Лойзе стало жарко, вино, к которому он не привык, одурманило его; встав из-за стола, он чуть не упал. Анна подала ему на прощанье руку, но боялась его и была рада, что
— Иду умирать, Анна! — сказал он, держа ее за руку; хотел бесшабашно усмехнуться, но усмешка получилась бессмысленной и неприятной. — Умирать иду, Анна… и когда…
Мысли спутались, учитель, проходя мимо, задел его, и Лойзе покачнулся.
Они пошли вместе, до местечка было почти два часа ходьбы, шагали они быстро. Дорога уже высохла; на небе зажигались звезды, но луна еще не взошла, и было темно.
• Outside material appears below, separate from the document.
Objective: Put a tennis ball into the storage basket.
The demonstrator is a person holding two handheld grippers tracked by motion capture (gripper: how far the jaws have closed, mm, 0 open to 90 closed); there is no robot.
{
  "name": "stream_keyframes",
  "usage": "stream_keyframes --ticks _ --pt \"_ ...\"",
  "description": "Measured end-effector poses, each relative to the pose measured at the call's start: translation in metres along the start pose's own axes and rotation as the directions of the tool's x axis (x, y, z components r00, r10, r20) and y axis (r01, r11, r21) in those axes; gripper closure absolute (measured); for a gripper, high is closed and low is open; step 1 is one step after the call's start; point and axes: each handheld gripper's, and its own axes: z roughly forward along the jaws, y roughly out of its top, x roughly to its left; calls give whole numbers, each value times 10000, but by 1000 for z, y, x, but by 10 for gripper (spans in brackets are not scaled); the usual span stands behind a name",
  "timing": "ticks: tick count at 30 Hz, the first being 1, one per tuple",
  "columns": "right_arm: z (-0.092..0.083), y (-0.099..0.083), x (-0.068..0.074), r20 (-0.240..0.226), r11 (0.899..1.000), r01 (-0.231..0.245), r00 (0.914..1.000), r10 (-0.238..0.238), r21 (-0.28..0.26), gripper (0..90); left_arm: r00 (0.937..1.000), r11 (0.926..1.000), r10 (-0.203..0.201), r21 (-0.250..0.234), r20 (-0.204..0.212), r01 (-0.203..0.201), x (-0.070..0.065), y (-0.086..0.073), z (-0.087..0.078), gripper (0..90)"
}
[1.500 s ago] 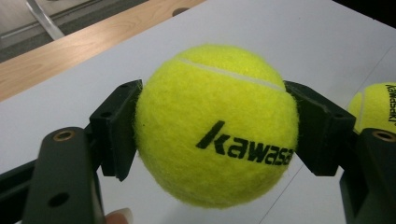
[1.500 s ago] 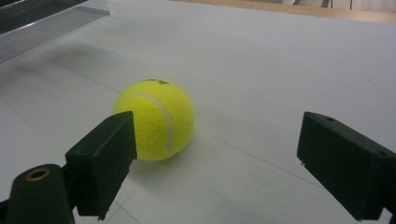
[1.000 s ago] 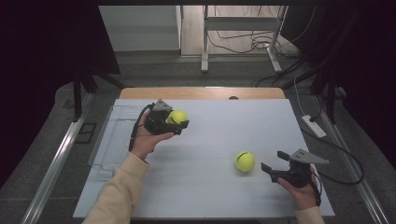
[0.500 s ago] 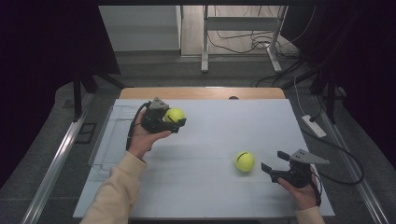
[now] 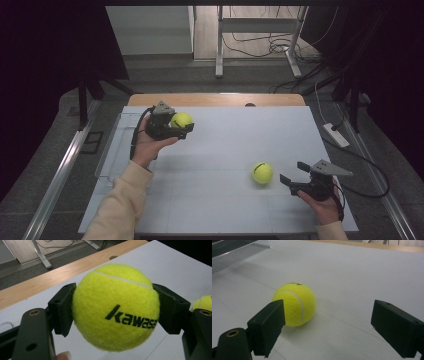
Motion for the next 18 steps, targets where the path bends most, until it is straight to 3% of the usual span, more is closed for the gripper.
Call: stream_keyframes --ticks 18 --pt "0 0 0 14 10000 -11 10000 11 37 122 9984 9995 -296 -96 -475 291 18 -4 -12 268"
Лицо Лойзе горело, а по телу пробегал холод, ветер забирался под тощий пиджак. Сначала он ступал тяжело и чувствовал себя скверно, но потом постепенно протрезвился, и ему захотелось веселого разговора.
— Все осуждены, все, приятель! Не спорь! Я побродил по свету и повидал наших людей: все рабы, все бедняки с окраины! Посмотри на них. Тысяча лет рабства! Тысяча лет страшного труда, и ничего не достигнуто…
Учитель не отвечал, Лойзе оскорбился и умолк.
Звезды разгорались все ярче, на востоке белело, вставала луна, и снег, устилавший долину, заблестел серебром. Ночь была прекрасна, и сердце Лойзе оттаяло. Он затянул было удалую песню, но голос прозвучал так хрипло и грубо среди тишины, что он сам испугался. Товарищи молча шли рядом.
— Когда вы с Анной познакомились? — спросил учитель, когда уже подошли к местечку.
— Эх, когда! Не ревнуй, не видишь разве, какой я? К мертвецу ревнуешь, дурень!
Они поднялись на гребень невысокого холма и подошли к верхней улице. Во всех домах там уже было темно, тогда как в местечке еще горели огни.
Учитель указал на один из последних домов местечка, стоявший выше других.
— Смотри, я живу вон там, где свет переходит из одного окна в другое; это хозяйка ходит с лампой по комнатам; теперь она у меня. Наверное, стол накрывает к ужину, — знает, что я приду.
У Лойзе что-то дрогнуло внутри — уютные комнаты, приветливая хозяйка, горячий ужин на столе, накрытом белой скатертью, — мир в сердце и вокруг.
— Чем ты думаешь заняться теперь, останешься здесь?
— Сам не знаю. Я же сказал, что пришел только затем, чтобы умереть, может, так оно и будет.
Они попрощались, и Лойзе медленно побрел к верхней улице. Как только он остался один, исчезли последние следы наигранной бесшабашности, он вспомнил, что дом близко, и его охватил страх. Он остановился посреди улицы; внизу виднелось местечко, доносились еще шаги товарища, торопливо спускавшегося под гору. Захотелось уйти куда глаза глядят, без цели, в ночь. Без цели. Как он возвращался домой? Просто взял да и отправился, будто его кто за руку потянул. Но теперь, когда дом был совсем близко, он увидел перед собой все свое прошлое, увидел самого себя таким, каким был на самом деле.